Building community capacity

Developed within the public health realm, community capacity development theory focuses on transferable knowledge, skills, systems, and resources that affect change on the community and individual levels.

Consistent with the community capacity approach, each team in Stratis Health's collaboratives identifies its current gaps in service, needs of its community, and available resources. The teams then develop a program matched to the needs and resources in their community.

Because palliative care is about caring for the whole person, it requires the support of a multidisciplinary team. The communities that have participated in the initiatives have built and strengthened relationships across departments and across organizations in order to develop and support palliative care services.

"Our palliative care efforts have strengthened our health care community. It's pulled us together and had us look at the team approach to better serve patients," said Pahlen. "We now have put faces to agencies, and we've shared concerns back and forth."

This connectivity will serve them well in supporting other cross-setting initiatives, such as health care homes and reducing hospital readmissions, which are gaining national prominence. Numerous tools exist to address barriers in care coordination and reducing hospital readmissions—the primary challenge is bringing together community teams to implement the tools, processes, and services.

"We need to find creative ways of bringing together interdisciplinary teams," said Rhonda Wiering, regional director of quality initiatives, Avera Health System, and member of Stratis Health's rural palliative care advisory committee.

Emerging models

Palliative care programs are emerging from various settings in rural communities—home health agencies and nursing homes, as well as hospitals.

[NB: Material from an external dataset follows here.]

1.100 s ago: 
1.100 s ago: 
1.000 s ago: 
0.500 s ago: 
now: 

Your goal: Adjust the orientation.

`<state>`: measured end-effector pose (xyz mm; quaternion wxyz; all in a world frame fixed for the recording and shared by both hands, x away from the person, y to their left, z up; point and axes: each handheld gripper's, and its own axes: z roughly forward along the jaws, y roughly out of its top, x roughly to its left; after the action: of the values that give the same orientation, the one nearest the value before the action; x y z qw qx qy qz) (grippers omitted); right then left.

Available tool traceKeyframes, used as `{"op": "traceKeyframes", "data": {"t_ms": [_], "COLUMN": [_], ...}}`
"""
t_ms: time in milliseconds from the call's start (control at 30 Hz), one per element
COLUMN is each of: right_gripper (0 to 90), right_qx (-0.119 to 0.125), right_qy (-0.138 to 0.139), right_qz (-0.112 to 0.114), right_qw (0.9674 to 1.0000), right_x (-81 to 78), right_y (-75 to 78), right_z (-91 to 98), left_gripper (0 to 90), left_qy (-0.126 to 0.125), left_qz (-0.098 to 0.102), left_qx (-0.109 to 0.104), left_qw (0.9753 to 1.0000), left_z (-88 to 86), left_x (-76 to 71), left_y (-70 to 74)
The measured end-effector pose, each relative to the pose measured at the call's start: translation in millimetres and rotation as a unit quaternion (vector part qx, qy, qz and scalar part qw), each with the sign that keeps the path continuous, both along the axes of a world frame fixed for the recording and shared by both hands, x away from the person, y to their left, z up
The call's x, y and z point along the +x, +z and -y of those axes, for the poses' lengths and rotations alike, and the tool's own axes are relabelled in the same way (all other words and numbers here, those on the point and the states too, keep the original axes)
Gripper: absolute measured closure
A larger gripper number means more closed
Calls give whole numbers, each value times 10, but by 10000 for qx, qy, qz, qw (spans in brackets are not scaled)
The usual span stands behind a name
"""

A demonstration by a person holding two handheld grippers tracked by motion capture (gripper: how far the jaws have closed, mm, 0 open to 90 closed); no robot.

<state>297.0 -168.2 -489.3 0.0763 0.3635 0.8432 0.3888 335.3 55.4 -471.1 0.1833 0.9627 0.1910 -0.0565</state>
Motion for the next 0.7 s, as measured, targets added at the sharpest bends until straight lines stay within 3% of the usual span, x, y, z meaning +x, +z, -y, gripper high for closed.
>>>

"A key finding from our first collaborative was that rural communities can find a way to provide palliative care services," said Karla Weng, Stratis Health program manager. "Programs can develop wherever the skill sets and champions are found."

Stratis Health has helped foster programs that have grown from a passion of health care providers who have seen patients suffering in the care gap between treatment and hospice care. With time, these programs may serve as models for implementing palliative care in rural areas throughout the country.

"If we do not have palliative care in our rural sites, we are going to fail people," said Wiering.

1. Temel et al. Early Palliative Care for Patients with Metastatic Non–Small-Cell Lung Cancer. New England Journal of Medicine. August 2010; 363:733-42.
2. Morrison et al. Palliative Care Consultation Teams Cut Hospital Costs For Medicaid Beneficiaries. Health Affairs, 30(3), 454-463.